Journalism: It’s about people

It’s not often when in the flood of social media about journalism a new theme comes out so clearly, but today, the theme I’m hearing is about people. Steve Yelvington, of Morris Publishing in the US, flagged up this post by his colleague, Derek May, an executive vide president at the group. Like John Paton‘s Journal Register Company, Morris is embracing a digital first strategy, but May quoted Billy Morris at length of the challenge facing his company, well known challenges. Morris said that “digital first” was a good first step, but he announced a new strategy: “Audience First”.

What does “Audience First” mean? It means the people come first. What the people want in digital form, we provide in digital form. What they want in print, we give them in print. And what it takes for businesses to reach the people, we provide – both print and digital.

They are setting ambitious audience growth targets, to double their news audience and quintuple their “total audience”. They believe that:

In the digital era, doing a good job on news gets you only a very small slice of the digital audience.

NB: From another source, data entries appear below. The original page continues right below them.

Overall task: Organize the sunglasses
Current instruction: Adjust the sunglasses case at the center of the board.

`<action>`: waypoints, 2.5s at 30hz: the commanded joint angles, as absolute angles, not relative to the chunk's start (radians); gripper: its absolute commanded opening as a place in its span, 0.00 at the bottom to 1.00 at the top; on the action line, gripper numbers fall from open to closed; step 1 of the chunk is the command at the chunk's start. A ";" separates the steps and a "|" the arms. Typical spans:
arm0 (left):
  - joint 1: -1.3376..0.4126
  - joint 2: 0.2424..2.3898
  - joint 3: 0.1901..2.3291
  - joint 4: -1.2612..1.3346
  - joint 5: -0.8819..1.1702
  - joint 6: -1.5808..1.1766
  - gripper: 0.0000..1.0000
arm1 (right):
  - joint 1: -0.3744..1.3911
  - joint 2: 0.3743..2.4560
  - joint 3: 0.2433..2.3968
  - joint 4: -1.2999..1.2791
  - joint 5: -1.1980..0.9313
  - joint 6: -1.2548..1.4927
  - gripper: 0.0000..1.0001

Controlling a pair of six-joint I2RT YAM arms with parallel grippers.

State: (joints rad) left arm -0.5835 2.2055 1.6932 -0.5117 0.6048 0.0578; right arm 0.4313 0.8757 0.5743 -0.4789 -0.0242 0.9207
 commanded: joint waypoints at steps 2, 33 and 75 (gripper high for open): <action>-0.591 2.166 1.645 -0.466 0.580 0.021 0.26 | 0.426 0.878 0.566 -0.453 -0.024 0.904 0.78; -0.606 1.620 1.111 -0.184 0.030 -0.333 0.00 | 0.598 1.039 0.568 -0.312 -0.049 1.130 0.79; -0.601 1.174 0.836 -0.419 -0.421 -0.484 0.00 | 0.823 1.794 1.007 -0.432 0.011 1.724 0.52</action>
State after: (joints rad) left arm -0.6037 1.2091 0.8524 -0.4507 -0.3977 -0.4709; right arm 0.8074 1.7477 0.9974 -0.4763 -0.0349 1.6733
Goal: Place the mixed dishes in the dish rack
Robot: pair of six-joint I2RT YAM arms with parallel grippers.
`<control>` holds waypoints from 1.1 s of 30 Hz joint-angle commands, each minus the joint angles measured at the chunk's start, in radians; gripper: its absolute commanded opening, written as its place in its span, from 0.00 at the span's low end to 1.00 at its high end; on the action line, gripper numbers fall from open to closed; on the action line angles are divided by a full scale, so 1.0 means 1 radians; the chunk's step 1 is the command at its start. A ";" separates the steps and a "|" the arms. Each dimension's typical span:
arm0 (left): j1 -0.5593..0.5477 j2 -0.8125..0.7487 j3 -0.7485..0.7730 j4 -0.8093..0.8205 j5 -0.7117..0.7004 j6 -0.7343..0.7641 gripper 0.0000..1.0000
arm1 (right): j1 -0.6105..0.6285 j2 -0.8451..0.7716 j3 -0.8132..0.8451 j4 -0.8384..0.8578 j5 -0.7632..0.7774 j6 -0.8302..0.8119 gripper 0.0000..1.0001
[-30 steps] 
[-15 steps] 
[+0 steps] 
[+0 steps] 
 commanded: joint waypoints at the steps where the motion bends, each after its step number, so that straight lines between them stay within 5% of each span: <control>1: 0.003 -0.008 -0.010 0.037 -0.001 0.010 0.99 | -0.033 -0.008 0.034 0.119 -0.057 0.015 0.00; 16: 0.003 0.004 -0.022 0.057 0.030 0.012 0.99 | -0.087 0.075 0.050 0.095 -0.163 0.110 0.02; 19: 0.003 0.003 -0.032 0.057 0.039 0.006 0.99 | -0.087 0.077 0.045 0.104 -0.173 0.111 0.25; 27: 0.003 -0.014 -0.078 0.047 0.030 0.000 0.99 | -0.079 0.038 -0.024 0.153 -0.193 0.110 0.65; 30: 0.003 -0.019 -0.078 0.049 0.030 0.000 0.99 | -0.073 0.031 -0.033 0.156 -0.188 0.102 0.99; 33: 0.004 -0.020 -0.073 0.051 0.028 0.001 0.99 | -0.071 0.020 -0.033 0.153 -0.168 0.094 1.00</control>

This is really interesting, and as a journalist, it’s something that I’m going to have to digest. On one level, I understand perfectly what he means. The newspaper has always been a bundle that included a lot more than what I might call public service journalism. I guess it begs the question: In a digital era, what is the bundle of information, products and services that creates a sustainable business to support itself, including public service journalism? It’s a fascinating, platform agnostic way to frame a solution to the problems facing news organisations right now.

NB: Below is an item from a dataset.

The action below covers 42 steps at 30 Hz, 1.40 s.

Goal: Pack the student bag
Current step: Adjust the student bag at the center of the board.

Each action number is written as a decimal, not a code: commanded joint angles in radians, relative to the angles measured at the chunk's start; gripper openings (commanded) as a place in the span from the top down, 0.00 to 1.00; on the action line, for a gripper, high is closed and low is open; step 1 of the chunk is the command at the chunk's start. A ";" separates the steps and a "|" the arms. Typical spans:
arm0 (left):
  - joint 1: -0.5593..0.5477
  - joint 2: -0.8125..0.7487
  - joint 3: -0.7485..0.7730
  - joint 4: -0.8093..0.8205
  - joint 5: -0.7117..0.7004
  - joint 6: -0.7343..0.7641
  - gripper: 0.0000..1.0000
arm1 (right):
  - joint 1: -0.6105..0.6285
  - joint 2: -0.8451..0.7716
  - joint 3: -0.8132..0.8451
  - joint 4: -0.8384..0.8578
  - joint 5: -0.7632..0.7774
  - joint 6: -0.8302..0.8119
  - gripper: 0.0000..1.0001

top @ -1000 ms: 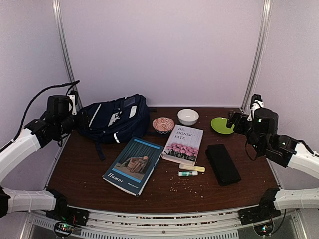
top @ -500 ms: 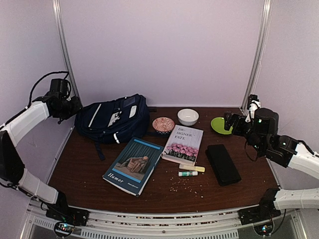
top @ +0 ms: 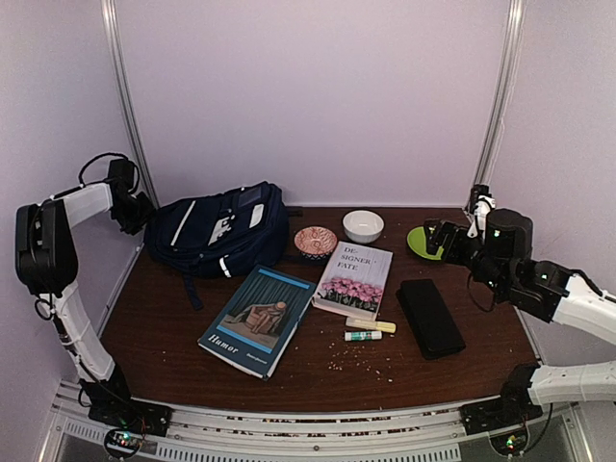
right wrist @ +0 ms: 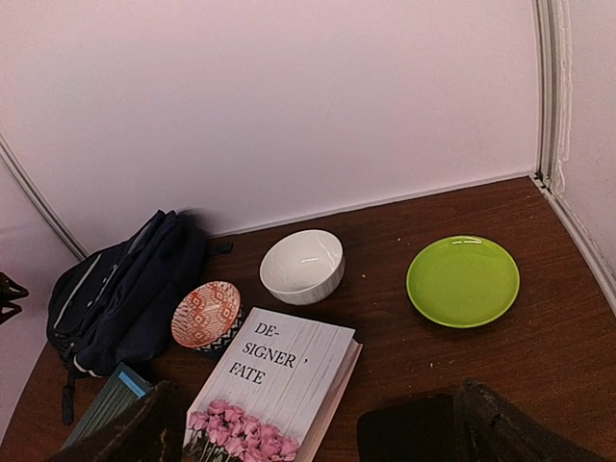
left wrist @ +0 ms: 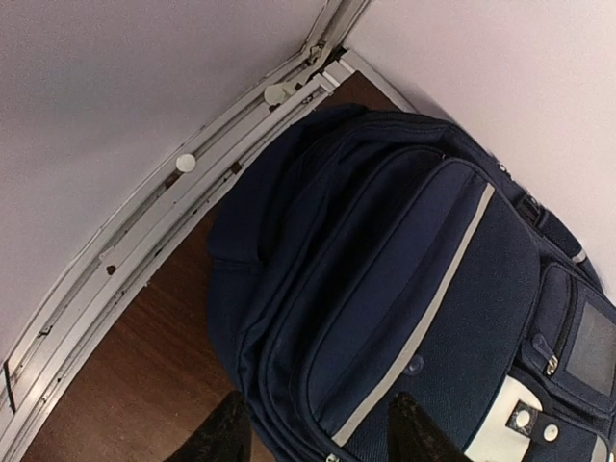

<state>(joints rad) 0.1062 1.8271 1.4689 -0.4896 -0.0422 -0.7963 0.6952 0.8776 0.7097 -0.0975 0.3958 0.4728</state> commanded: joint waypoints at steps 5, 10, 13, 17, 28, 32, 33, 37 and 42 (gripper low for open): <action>0.000 0.147 0.101 0.052 0.116 -0.056 0.22 | -0.003 0.029 0.042 0.022 -0.034 0.011 0.03; -0.005 0.185 0.102 0.064 0.104 -0.070 0.23 | -0.003 0.039 0.055 0.017 -0.052 0.015 0.03; -0.005 0.200 0.102 0.063 0.086 -0.070 0.23 | -0.003 0.040 0.054 0.016 -0.051 0.013 0.03; -0.005 0.216 0.101 0.070 0.073 -0.065 0.24 | -0.003 0.047 0.052 0.016 -0.048 0.008 0.03; -0.005 0.258 0.079 0.088 0.098 -0.077 0.34 | -0.003 0.059 0.056 0.014 -0.011 -0.015 0.03; -0.006 0.246 0.068 0.103 0.112 -0.072 0.50 | -0.004 0.063 0.058 0.017 -0.009 -0.018 0.04; -0.005 0.238 0.061 0.107 0.111 -0.072 0.53 | -0.003 0.064 0.057 0.020 -0.008 -0.019 0.04; -0.005 0.196 0.028 0.143 0.129 -0.073 0.78 | -0.003 0.069 0.061 0.024 -0.005 -0.019 0.04; -0.007 0.123 0.004 0.148 0.143 -0.075 1.00 | -0.003 0.062 0.062 0.024 -0.010 -0.011 0.04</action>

I’ll tell you another reason why I like the idea of Audience First. In the near term, the next five years, at newspapers, print and digital will still have to co-exist. As much of a digital journalist as I am, I know that simply shutting off the presses would require most newspapers to gut their existing news operations. You only have to look at what happened at the Seattle Post-Intelligencer that went digital only and went from 165 journalists to 20. (Note, I’m not suggesting that digital first advocates, especially as I count myself as one, are advocating shutting off the presses.) A counterpoint to the Seattle PI is The Atlantic magazine, which sharpened both its print and digital offerings. In 2010, it turned its first profit and a decade, and in October of last year, The Atlantic announced that its advertising profits were up by 19%.

It takes a village

The next story of people-focused journalism comes from a former college classmate of mine, Cory Faklaris, who works for Indianapolis Star.

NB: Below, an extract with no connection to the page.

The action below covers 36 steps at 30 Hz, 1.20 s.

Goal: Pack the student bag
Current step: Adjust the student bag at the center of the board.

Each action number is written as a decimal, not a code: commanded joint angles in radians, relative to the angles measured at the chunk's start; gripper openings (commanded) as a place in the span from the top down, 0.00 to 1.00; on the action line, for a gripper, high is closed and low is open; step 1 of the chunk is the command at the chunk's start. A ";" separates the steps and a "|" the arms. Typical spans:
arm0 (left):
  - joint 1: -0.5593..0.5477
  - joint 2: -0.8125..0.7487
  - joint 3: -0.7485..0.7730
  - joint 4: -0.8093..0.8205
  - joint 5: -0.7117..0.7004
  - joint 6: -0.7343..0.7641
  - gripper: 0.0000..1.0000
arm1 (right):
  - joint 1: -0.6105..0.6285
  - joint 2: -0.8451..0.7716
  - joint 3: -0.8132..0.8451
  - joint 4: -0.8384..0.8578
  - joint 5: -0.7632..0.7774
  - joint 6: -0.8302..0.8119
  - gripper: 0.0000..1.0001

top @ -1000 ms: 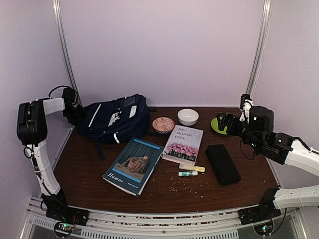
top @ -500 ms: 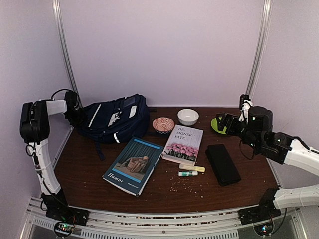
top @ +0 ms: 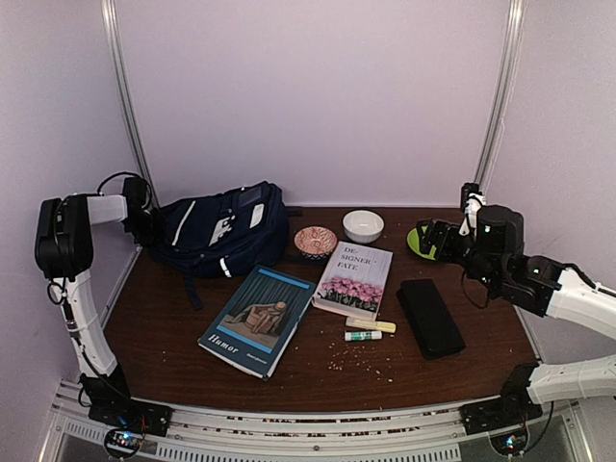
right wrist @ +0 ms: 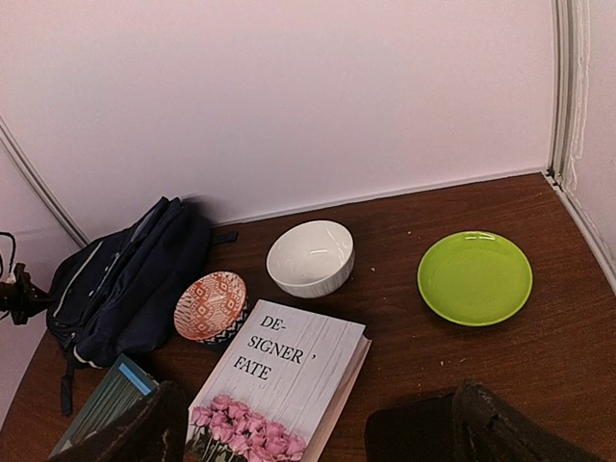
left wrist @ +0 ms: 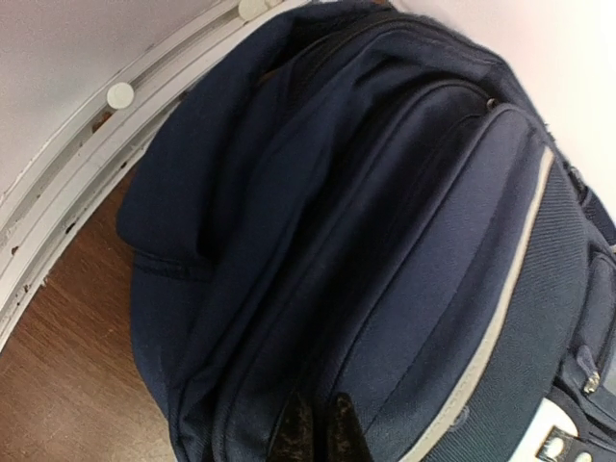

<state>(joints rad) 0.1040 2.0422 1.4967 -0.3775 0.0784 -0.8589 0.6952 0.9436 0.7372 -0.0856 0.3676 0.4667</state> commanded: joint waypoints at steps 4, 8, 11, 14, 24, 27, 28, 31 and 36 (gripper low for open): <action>-0.004 -0.178 -0.041 0.035 0.017 -0.013 1.00 | -0.003 -0.022 0.025 0.010 0.015 0.003 0.05; -0.005 -0.274 -0.053 0.029 0.014 -0.026 1.00 | -0.003 -0.034 0.021 0.004 0.008 0.010 0.05; -0.011 -0.357 -0.064 0.028 0.013 -0.045 1.00 | -0.003 -0.040 0.023 -0.001 -0.003 0.020 0.05; -0.023 -0.441 -0.063 0.014 -0.003 -0.069 1.00 | -0.003 -0.048 0.024 -0.004 -0.016 0.028 0.05; -0.091 -0.718 -0.095 -0.023 -0.068 -0.182 1.00 | -0.003 -0.072 0.028 -0.017 -0.090 0.112 0.05; -0.141 -0.803 -0.132 -0.022 -0.120 -0.222 1.00 | -0.002 -0.078 0.028 -0.006 -0.133 0.158 0.05; -0.158 -0.827 -0.143 -0.021 -0.140 -0.234 1.00 | -0.002 -0.079 0.028 0.000 -0.146 0.173 0.05; -0.221 -0.894 -0.180 -0.011 -0.199 -0.281 1.00 | 0.006 -0.072 0.025 0.017 -0.178 0.220 0.05; -0.357 -0.990 -0.262 0.016 -0.341 -0.351 1.00 | 0.040 -0.026 0.024 0.052 -0.205 0.324 0.06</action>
<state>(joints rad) -0.1688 1.1358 1.2640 -0.5358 -0.1417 -1.1309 0.7074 0.8867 0.7456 -0.0765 0.2077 0.6834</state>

In the US, the newspapers that really have really taken an economic beating in the last seven years are the big city metros, and the papers in Philadelphia are a good case in point. The Philadelphia Inquirer, part of the Philadelphia Media Network, is up for sale for the fourth time in six years.

Chris Satullo at Philly public radio station WHYY worked at the Inquirer for 20 years. Satullo notes that another former ‘Inky’ reporter, Buzz Bissinger (name straight out of central casting) asked in the New York Times, “Who will tell Philadelphia’s story“. Satullo responds: The rest of us.

But, please, don’t waste too much breath asking the wrong question: What will happen to the ink-on-paper artifact called a newspaper? That one’s settled: Newspapers will shrink into a graying niche.

Your real worry should not be whether newspapers survive. What you should worry about is the future of newsrooms, those buzzing, resourceful dens of collaboration that make everyone who works in them better than they could be alone.

Satullo points out a truism, as true in the glory days of newspapers as it is now: Great journalism is collaborative. Amen.

Put the audience first regardless the medium, and win more of their precious time by not only giving them great journalism but engage them in doing it. This sounds like a winning strategy.